I know this is a little bit broad, but I'd like to understand the function of this algorithm by explaining like I'm 5. And I'd like to know the difference between BCrypt and blowfish, is it because BCrypt is using a salt?

I've been reading but I see information in a low level, and I don't want go that deep, I'd like to get a simpler explanation (knowing the basics like salt, bits, etc).

For example, I know that the first part of a password is :

$2$: Blowfish-based crypt ('bcrypt')

And then second one is the rounds. For example, $10$ indicates 2^10 key expansion rounds, but what does it exactly mean?
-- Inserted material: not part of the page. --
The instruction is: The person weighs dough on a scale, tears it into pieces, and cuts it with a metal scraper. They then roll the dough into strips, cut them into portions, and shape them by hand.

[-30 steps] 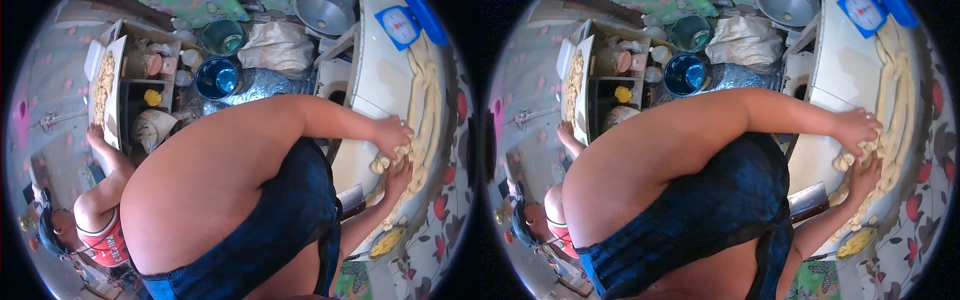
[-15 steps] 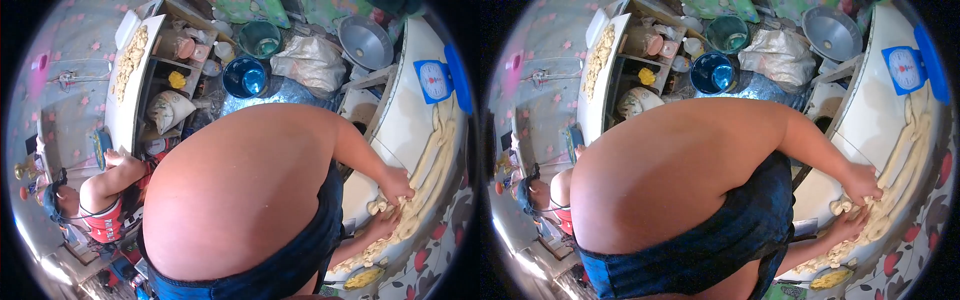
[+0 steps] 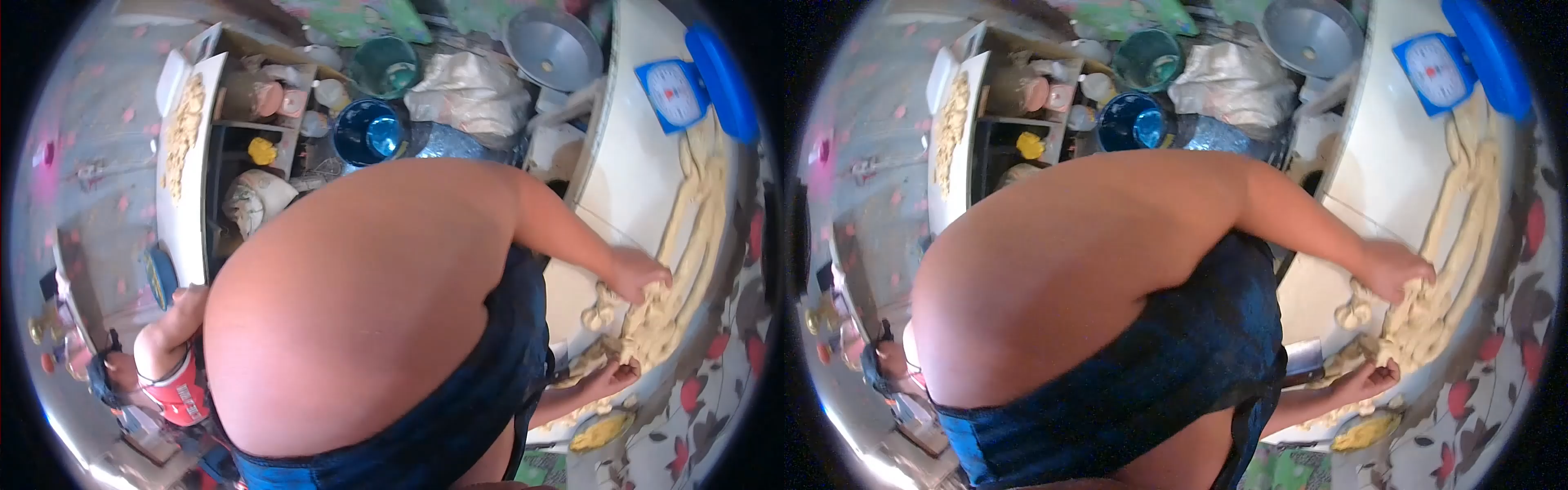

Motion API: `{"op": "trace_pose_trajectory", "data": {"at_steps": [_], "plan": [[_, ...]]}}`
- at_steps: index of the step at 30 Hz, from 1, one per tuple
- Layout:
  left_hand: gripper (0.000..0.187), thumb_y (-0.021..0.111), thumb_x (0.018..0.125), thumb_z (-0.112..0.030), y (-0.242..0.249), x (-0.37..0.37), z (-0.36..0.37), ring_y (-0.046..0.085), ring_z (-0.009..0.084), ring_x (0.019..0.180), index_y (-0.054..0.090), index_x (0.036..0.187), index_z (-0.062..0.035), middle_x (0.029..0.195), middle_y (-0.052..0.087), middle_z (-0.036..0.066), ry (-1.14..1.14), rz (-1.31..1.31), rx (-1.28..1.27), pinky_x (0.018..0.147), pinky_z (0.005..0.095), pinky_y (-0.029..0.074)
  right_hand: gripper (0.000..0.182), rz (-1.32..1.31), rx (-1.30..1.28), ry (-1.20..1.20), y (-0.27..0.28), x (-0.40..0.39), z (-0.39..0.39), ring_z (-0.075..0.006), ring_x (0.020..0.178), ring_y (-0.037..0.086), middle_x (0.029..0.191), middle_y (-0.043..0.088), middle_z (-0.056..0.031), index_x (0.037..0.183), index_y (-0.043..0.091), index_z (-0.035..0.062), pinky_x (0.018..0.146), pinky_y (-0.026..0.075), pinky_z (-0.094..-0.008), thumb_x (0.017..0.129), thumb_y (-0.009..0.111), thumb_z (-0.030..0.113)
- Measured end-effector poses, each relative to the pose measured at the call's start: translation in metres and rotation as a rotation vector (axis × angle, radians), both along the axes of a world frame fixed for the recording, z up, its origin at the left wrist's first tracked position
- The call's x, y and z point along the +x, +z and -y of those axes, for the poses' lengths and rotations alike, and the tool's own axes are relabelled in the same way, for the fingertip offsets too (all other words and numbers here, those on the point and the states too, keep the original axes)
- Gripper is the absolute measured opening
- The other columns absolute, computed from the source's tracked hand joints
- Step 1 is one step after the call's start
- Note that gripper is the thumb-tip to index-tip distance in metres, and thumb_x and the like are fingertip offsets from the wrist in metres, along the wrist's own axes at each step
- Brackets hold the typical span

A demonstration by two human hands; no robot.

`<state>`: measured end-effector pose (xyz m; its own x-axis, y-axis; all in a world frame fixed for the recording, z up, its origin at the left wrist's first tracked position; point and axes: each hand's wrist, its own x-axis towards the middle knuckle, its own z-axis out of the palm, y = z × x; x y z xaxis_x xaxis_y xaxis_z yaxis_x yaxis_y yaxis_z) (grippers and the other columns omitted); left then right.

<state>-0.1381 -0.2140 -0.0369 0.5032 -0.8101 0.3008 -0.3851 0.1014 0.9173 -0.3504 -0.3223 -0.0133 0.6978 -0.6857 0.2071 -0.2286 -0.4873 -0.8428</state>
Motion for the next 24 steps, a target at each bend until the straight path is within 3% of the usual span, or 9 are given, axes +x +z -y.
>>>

An example answer would be:

  1. First you make the salt with algorithm X
  2. Then get a random number of X
  3. Then with the round you do X

Something like this, hope it's clear.

schroeder
  • 125,553
  • 55
  • 289
  • 326

2 Answers2

9

Hashing versus encryption

The biggest different between bcrypt and blowfish is that blowfish is a symmetric encryption algorithm and bcrypt is a hashing algorithm. (It is a special kind of hashing algorithm, but we will get to that later.)

Encryption (what Blowfish does)

A symmetric encryption algorithm takes a secret key and some plaintext (the term "message" is regularly used and the variable m is typically used to refer to it) and outputs ciphertext, c. The idea is that the ciphertext can only be transformed back into the original message with same[^same] secret key that was used when encrypting.
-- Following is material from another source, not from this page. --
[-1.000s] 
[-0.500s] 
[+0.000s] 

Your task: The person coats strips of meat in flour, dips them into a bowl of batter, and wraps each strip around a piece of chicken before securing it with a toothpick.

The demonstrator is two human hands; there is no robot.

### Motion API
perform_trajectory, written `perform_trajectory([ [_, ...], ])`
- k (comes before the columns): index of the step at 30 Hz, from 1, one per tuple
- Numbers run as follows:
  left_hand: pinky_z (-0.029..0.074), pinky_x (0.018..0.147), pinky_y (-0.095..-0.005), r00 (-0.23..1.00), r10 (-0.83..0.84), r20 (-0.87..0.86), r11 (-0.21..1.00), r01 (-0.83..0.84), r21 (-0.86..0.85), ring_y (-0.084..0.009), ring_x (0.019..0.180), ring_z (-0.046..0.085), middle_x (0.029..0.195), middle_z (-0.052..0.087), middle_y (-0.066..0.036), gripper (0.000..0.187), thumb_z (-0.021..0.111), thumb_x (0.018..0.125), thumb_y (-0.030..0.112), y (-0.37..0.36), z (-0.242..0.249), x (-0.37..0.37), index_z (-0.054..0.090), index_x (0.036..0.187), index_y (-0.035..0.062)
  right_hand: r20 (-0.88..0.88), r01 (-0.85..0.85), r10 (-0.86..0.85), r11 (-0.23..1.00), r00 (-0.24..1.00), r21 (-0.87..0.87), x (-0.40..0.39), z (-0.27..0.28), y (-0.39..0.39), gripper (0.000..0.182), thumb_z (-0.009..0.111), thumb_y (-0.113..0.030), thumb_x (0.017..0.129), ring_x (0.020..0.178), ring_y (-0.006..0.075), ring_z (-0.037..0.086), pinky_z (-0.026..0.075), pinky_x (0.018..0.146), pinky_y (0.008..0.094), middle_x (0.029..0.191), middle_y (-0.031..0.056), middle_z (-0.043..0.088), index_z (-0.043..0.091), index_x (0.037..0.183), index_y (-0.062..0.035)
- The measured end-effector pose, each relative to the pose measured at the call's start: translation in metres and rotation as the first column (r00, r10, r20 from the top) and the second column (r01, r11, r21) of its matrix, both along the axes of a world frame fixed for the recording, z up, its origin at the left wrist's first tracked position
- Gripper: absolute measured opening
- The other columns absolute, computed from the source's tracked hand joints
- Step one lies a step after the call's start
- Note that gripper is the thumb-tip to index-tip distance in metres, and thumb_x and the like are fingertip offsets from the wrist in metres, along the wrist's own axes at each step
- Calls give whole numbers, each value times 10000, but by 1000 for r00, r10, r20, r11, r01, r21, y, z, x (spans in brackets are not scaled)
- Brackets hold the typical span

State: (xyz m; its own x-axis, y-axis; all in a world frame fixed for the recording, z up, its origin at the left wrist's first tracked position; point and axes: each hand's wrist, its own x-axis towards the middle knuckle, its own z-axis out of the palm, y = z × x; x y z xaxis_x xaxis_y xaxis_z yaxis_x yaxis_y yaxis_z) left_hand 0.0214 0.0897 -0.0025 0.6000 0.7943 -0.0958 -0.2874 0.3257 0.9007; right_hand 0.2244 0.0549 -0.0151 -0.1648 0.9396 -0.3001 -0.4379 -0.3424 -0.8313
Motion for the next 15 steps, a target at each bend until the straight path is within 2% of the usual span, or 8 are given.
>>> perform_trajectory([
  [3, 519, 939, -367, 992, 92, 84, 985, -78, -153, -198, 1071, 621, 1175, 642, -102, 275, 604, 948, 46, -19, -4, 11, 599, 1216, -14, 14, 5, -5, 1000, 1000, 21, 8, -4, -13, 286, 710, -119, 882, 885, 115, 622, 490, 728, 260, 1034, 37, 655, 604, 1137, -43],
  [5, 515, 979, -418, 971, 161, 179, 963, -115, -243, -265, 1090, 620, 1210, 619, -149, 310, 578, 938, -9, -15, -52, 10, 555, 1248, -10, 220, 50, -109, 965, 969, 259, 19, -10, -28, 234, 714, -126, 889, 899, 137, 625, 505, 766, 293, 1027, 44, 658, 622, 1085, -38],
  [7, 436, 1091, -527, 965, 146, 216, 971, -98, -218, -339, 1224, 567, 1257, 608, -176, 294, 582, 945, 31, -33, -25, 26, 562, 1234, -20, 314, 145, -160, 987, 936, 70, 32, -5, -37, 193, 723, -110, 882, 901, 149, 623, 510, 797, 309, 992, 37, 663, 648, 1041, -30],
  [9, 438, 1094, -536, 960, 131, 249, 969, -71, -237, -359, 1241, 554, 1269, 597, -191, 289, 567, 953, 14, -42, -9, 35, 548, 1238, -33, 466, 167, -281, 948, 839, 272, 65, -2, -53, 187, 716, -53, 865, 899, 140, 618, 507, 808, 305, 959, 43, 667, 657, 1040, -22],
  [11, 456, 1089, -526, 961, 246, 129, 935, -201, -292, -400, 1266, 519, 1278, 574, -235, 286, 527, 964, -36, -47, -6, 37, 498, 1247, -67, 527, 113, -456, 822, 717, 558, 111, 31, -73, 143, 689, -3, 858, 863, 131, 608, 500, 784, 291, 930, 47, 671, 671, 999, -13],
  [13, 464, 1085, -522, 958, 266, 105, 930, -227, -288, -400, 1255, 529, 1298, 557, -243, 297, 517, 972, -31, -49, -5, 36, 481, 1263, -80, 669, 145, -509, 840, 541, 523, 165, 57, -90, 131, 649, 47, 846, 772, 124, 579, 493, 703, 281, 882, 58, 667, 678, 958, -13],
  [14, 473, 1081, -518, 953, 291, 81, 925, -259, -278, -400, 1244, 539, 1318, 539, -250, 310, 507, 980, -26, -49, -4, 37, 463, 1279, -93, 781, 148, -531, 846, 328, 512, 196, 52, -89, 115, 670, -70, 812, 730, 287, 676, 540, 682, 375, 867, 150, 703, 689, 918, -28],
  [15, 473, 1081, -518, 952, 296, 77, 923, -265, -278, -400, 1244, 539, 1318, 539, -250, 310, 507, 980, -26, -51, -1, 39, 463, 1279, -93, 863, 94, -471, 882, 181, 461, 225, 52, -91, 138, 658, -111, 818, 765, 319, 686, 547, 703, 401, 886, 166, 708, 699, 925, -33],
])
[^same]: I am giving approximately true answers here to focus on the central ideas and concepts. I am hoping that those who recognize where my answers aren't precisely true will cut me some slack for expository purposes.
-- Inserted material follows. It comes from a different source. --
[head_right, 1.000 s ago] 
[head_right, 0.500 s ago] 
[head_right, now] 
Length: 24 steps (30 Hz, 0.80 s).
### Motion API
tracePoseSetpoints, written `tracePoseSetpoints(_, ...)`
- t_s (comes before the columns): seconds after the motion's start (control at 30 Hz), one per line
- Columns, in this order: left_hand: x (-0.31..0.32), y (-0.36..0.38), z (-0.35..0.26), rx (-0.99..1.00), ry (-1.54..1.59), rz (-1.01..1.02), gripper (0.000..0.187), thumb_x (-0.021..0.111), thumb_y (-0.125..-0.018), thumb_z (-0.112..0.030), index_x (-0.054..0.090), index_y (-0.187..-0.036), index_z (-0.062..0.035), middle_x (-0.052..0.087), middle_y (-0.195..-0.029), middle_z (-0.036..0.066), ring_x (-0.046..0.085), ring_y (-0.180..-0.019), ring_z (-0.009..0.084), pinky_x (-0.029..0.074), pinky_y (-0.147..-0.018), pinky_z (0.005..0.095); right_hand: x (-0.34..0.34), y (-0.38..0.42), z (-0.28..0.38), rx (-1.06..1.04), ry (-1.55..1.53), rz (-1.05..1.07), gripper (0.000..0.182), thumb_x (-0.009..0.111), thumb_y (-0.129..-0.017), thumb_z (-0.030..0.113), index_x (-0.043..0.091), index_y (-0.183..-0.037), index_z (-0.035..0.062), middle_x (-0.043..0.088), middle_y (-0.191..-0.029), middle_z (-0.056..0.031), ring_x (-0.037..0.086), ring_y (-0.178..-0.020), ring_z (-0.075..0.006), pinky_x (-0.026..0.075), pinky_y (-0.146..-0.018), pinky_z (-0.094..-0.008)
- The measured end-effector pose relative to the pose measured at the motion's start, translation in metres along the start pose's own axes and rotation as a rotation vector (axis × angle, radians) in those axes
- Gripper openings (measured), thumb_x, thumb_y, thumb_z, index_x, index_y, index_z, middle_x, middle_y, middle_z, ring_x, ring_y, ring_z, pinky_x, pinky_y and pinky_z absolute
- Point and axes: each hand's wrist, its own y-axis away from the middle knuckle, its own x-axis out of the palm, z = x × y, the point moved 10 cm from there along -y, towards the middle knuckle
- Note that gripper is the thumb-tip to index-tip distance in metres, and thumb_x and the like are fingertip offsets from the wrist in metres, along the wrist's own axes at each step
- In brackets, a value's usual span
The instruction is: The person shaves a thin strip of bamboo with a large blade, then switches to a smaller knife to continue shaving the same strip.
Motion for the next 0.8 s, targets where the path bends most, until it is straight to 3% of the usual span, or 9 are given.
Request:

So Alice might encrypt the message "Attack at dawn" with the key 13 (this is not blowfish, but it is symmetric encryption) and produce the ciphertext "Nggnpx ng qnja". She can send that ciphertext to Bob, and if Bob knows that the key is 13, he can transform the cipher text back into the original messages. Sometimes Alice doesn't want to send a message to another person, but she wants to store it for herself to read at a later time. We can think of those cases as Alice sending a message to future Alice.

With Blowfish (instead of the encryption that I used in my example), it is effectively impossible for anyone who doesn't have the key to learn anything about the original message (other than its length and existence) from the ciphertext. Just an aside, AES is a preferable symmetric encryption algorithm over Blowfish, but I will continue to use Blowfish in my descriptions as that is what was asked about.

Hashing

A cryptographic hash algorithm (bcrypt is special kind, with some extras, but I will start with a simpler case) does not take a key and is not practically reversible. So a cryptographic hash algorithm like SHA256 would take a message (let's say a password) like "JaguarsRule!" and transform it into a hash.

$ echo -n 'JaguarsRule!' | shasum -a256
13f26e5a60e402d895c5ce1d9492d080563c5079a8b5f52a25953fd24a2cb1da  

One of the several properties of a cryptographic hash is that you can't feasibly compute "JaguarsRule!" from 13f26e5a60e402d895c5ce1d9492d080563c5079a8b5f52a25953fd24a2cb1da. There is no key in this case.

So a straight forward hashing mechanism like this might seem like a good way to check passwords on a server. Suppose you are running some web service that has people log on. You have a user, let's say with username jason who sets up his account with the password JaguarsRule!. Because you don't want anyone who can read what is on your server to learn Jason's password, you don't store the password itself. Instead you store its hash.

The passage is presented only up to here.